*Work item*.
Retype all the data word for word.

Content starts

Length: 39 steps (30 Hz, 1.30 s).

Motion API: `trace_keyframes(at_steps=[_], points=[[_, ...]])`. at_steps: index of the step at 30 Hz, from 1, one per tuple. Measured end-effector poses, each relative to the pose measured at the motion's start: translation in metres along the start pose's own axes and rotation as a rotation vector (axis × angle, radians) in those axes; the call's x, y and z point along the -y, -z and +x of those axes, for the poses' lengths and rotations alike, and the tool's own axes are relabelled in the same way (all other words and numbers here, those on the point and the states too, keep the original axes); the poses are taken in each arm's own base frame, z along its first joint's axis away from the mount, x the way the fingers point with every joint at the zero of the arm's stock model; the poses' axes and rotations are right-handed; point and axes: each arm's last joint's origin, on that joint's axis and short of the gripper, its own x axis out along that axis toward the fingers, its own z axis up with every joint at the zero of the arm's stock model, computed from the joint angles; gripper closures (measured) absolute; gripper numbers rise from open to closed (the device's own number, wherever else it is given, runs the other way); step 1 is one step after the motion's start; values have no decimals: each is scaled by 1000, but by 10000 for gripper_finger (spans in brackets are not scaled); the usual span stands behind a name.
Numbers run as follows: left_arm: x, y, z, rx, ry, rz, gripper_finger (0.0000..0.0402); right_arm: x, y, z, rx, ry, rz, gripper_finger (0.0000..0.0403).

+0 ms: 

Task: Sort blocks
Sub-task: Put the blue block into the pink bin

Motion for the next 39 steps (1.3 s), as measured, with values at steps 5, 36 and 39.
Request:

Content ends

*Solution for this problem*.
Length: 39 steps (30 Hz, 1.30 s).

Motion API: `trace_keyframes(at_steps=[_], points=[[_, ...]])`. at_steps: index of the step at 30 Hz, from 1, one per tuple. Measured end-effector poses, each relative to the pose measured at the motion's start: translation in metres along the start pose's own axes and rotation as a rotation vector (axis × angle, radians) in those axes; the call's x, y and z point along the -y, -z and +x of those axes, for the poses' lengths and rotations alike, and the tool's own axes are relabelled in the same way (all other words and numbers here, those on the point and the states too, keep the original axes); the poses are taken in each arm's own base frame, z along its first joint's axis away from the mount, x the way the fingers point with every joint at the zero of the arm's stock model; the poses' axes and rotations are right-handed; point and axes: each arm's last joint's origin, on that joint's axis and short of the gripper, its own x axis out along that axis toward the fingers, its own z axis up with every joint at the zero of the arm's stock model, computed from the joint angles; gripper closures (measured) absolute; gripper numbers rise from open to closed (the device's own number, wherever else it is given, runs the other way); step 1 is one step after the motion's start; values have no decimals: each is scaled by 1000, but by 10000 for gripper_finger (spans in brackets are not scaled); the usual span stands behind a name.
Numbers run as follows: left_arm: x, y, z, rx, ry, rz, gripper_finger (0.0000..0.0402); right_arm: x, y, z, rx, ry, rz, gripper_finger (0.0000..0.0403).

+0 ms: 

Task: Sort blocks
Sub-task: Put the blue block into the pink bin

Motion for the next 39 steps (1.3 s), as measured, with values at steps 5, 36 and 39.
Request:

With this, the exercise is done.